### Recorded data:
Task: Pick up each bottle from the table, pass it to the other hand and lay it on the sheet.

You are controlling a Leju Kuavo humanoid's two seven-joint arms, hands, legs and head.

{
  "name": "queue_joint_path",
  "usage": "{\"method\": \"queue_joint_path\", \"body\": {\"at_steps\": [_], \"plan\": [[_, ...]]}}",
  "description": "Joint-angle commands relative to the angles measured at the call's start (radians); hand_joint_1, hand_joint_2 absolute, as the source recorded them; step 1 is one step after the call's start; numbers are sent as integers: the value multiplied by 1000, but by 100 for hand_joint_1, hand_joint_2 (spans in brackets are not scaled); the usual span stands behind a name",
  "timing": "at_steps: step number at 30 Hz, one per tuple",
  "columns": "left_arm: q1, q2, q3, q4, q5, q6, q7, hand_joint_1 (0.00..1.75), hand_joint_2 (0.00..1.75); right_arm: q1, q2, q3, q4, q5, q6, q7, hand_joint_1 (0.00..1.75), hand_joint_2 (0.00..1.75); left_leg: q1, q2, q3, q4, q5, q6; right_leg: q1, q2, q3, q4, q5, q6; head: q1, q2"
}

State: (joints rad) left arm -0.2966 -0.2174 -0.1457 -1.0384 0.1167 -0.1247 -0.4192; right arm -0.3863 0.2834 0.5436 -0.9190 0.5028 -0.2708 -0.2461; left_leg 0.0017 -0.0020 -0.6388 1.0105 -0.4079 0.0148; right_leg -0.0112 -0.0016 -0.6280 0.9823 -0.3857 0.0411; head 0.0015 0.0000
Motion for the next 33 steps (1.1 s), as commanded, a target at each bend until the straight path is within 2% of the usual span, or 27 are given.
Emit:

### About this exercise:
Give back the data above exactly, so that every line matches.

### Answer to this exercise:
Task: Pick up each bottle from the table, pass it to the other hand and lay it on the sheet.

You are controlling a Leju Kuavo humanoid's two seven-joint arms, hands, legs and head.

{
  "name": "queue_joint_path",
  "usage": "{\"method\": \"queue_joint_path\", \"body\": {\"at_steps\": [_], \"plan\": [[_, ...]]}}",
  "description": "Joint-angle commands relative to the angles measured at the call's start (radians); hand_joint_1, hand_joint_2 absolute, as the source recorded them; step 1 is one step after the call's start; numbers are sent as integers: the value multiplied by 1000, but by 100 for hand_joint_1, hand_joint_2 (spans in brackets are not scaled); the usual span stands behind a name",
  "timing": "at_steps: step number at 30 Hz, one per tuple",
  "columns": "left_arm: q1, q2, q3, q4, q5, q6, q7, hand_joint_1 (0.00..1.75), hand_joint_2 (0.00..1.75); right_arm: q1, q2, q3, q4, q5, q6, q7, hand_joint_1 (0.00..1.75), hand_joint_2 (0.00..1.75); left_leg: q1, q2, q3, q4, q5, q6; right_leg: q1, q2, q3, q4, q5, q6; head: q1, q2"
}

State: (joints rad) left arm -0.2966 -0.2174 -0.1457 -1.0384 0.1167 -0.1247 -0.4192; right arm -0.3863 0.2834 0.5436 -0.9190 0.5028 -0.2708 -0.2461; left_leg 0.0017 -0.0020 -0.6388 1.0105 -0.4079 0.0148; right_leg -0.0112 -0.0016 -0.6280 0.9823 -0.3857 0.0411; head 0.0015 0.0000
Motion for the next 33 steps (1.1 s), as commanded, a target at each bend until the straight path is within 2% of the usual span, or 27 are given.
Emit:

That is the complete answer.